Melville, la nuit

L'île

Là-bas, il y a les plus grandes tempêtes auxquelles j’ai assisté de toute ma vie. Les vagues s’y font ogres, j’ai moi-même failli finir dévoré. Il y a aussi des éclaircies dont la lumière n’est à nulle autre pareille.
L’île, c’était un endroit de fascination, un exotisme à portée de main. J’avais grandi sur le continent, non loin de la mer. Je savais confusément que l’on y vivait le monde différemment. Les repères n’étaient pas les mêmes, la temporalité non plus. Les marées y imprimaient leur rythme et le paysage changeait sans cesse. Tout y semblait plus poétique, nourri d’une atmosphère particulière que je percevais sans savoir la décrire.
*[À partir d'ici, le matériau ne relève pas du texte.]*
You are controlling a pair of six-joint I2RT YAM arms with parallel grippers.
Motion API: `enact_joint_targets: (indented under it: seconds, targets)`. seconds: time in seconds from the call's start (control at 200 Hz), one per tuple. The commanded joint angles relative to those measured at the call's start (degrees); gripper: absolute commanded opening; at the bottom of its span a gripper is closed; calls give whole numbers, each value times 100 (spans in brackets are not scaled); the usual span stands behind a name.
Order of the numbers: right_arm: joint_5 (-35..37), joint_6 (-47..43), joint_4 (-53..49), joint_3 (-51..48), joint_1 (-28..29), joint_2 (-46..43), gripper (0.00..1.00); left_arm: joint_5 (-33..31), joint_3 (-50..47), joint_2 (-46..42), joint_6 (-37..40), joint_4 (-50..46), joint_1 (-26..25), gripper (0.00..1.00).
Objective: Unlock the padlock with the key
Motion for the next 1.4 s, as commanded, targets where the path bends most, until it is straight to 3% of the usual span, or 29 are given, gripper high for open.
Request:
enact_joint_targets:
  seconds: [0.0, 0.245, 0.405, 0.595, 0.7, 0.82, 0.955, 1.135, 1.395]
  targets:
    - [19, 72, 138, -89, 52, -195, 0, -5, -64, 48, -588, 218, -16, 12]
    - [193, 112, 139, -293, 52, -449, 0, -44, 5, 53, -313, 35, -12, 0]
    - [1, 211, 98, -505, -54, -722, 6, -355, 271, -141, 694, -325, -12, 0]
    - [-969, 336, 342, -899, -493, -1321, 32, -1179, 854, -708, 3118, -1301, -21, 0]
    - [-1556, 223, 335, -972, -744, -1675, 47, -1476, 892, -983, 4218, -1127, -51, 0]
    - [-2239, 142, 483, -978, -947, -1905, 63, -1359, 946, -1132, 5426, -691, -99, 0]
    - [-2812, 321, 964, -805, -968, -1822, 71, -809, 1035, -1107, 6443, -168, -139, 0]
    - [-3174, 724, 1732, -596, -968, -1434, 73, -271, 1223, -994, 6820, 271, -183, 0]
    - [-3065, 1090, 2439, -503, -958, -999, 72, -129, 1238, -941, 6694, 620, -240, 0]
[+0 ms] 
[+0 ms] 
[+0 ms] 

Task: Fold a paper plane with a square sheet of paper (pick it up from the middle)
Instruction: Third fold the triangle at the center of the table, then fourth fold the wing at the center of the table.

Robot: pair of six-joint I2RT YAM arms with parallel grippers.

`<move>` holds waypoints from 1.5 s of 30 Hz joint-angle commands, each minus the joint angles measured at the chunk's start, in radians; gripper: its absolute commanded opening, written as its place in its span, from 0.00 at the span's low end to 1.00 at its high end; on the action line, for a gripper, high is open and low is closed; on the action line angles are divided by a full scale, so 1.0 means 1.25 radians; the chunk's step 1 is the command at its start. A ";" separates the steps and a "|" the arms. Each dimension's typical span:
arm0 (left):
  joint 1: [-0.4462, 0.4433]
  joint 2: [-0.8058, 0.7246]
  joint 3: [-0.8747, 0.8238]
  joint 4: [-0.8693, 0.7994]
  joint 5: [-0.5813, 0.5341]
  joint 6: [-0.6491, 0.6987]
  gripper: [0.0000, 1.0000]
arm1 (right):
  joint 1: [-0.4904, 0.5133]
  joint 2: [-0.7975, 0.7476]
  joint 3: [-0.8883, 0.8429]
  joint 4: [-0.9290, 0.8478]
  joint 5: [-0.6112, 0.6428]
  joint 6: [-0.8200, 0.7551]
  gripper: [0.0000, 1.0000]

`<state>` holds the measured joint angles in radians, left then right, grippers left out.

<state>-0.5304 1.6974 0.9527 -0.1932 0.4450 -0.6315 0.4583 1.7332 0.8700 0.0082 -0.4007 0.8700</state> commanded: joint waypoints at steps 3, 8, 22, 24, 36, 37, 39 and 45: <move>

Cet au-delà de mes territoires familiers, je m’y suis aventuré pour la première fois une nuit de fin d’été. Je me sentais pirate, à aller aborder ces rives envoûtantes. Je ne craignais ni les requins ni les sirènes, juste les corsaires de la Reine qui auraient tôt fait de me couler s’ils m’apercevaient. J’ai pris une coquille de noix comme esquif, une plume en guise de voile, et je me suis avancé dans les flots noirs, silencieusement.
Le bras de mer traversé, j’ai glissé mon vaisseau sur la plage, et j’ai passé la nuit à danser avec les lucioles. Nous étions lampions sauvages, je me sentais libre, enfin.
J’ai fait de nombreux aller-retour secrets entre l’île et ma terre natale. Je dissimulais mes escapades, de peur d’être vu comme un déserteur. Déserteur, je l’étais pourtant, et à chaque trajet je revenais plus tard, un peu plus près de l’aube, un peu plus à découvert.
J’exultais la nuit, je tremblais le jour. Malgré tout, pour rien au monde je n’aurais renoncé à ce rituel, à ce voyage. Là-bas j’étais juste, j’étais chez moi.
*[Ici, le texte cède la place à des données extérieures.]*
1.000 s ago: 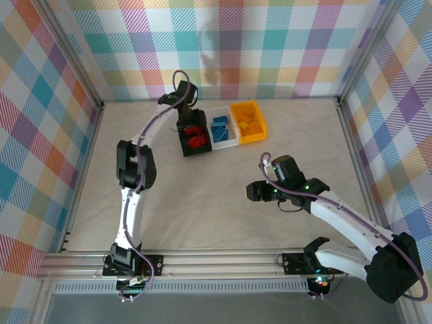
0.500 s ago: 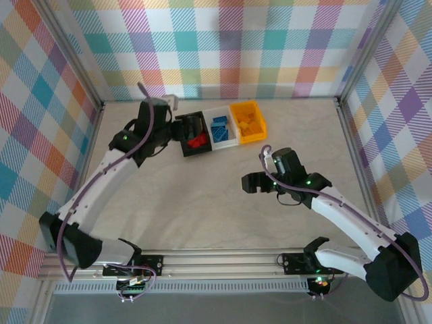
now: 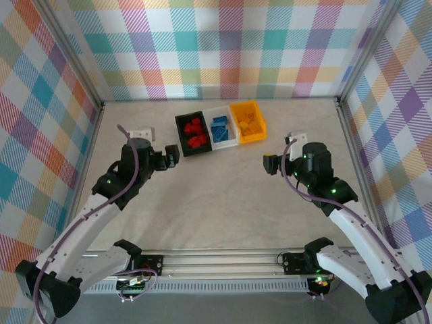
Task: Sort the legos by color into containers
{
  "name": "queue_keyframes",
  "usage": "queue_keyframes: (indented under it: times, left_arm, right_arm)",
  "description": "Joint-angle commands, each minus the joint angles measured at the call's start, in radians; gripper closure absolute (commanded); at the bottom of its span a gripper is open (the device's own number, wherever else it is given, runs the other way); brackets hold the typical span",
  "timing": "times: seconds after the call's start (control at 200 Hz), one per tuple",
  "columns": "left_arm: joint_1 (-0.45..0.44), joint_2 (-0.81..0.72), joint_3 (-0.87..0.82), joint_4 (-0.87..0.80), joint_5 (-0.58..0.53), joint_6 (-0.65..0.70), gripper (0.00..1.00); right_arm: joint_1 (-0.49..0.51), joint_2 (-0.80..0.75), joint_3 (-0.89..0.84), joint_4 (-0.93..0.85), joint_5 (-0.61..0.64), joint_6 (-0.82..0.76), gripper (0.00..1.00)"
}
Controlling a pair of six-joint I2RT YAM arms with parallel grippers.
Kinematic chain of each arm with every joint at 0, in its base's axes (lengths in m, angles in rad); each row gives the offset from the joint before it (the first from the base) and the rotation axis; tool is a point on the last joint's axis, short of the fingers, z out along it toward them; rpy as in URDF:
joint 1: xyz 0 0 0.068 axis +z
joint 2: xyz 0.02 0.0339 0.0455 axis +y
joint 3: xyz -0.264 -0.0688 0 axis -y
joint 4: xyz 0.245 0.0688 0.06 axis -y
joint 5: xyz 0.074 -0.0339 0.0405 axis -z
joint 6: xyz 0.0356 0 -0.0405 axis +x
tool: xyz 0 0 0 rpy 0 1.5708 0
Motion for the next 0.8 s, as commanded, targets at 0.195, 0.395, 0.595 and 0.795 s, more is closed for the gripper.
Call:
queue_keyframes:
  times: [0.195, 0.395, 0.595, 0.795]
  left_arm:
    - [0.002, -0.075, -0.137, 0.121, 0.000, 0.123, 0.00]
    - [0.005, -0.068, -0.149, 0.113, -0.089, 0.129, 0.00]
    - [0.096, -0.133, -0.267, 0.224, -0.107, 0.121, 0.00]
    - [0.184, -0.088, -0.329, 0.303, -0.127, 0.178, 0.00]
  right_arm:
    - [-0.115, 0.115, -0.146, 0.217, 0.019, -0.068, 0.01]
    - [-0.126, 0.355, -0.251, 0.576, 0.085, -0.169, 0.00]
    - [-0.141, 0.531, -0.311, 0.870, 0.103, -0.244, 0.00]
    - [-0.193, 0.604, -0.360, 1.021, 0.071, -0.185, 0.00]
J’ai fini par devenir insulaire moi-même. J’ai fait mon baluchon, j’ai annoncé mon départ. Les voisins et les amis m’ont regardé prendre la mer pour la première fois en pleine lumière. Certains m’ont promis de venir me visiter, d’autres m’ont raconté leur désir de partir aussi, d’autres encore m’ont simplement souhaité bon voyage comme on dit adieu. Je leur ai tous souri chaleureusement. Même si nous nous perdions, j’étais heureux de les avoir comptés dans ma vie.

Je me suis installé dans une cabane de pêcheur en granit un printemps de tempêtes. Je savais que l’éclaircie viendrait. J’ai vécu enfermé entre mes quatre murs pendant des mois, sans jamais regretter. Les rares fois où je sortais, je faisais de merveilleuses rencontres. Les îliens, que je n’avais jusque-là qu’imaginés dans leurs lits pendant que je sarabandais au milieu des landes, me dévoilèrent des trésors de douceur, d’intelligence, d’ingéniosité. Je ne m’entendais pas avec tout le monde, bien entendu, mais je trouvai ici ma tribu.
Aux tempêtes du printemps succédèrent les orages de l’été. Un an jour pour jour après ma première expédition, la foudre s’abattit au cœur de l’île. Les landes brûlèrent, les forêts aussi. Il ne restait que la pierre et les habitants. Ce fut le dernier orage de la saison.
Dans la lumière marine, nous reconstruisîmes, petit à petit. Les végétaux firent, semaine après semaine, mois après mois, leur chemin depuis dessous la terre. L’île n’était plus tout à fait l’île, en tout cas pas celle que j’avais connue. Les lucioles étaient parties.

J’ai trouvé ma place, ici. J’ai le granit dans les artères. Ceux du continent, là-bas, ne me reconnaîtraient peut-être pas aujourd’hui, mais ça n’est pas grave. Mon âme était sur ce bout de rocher entouré d’eau, désormais je l’ai trouvée.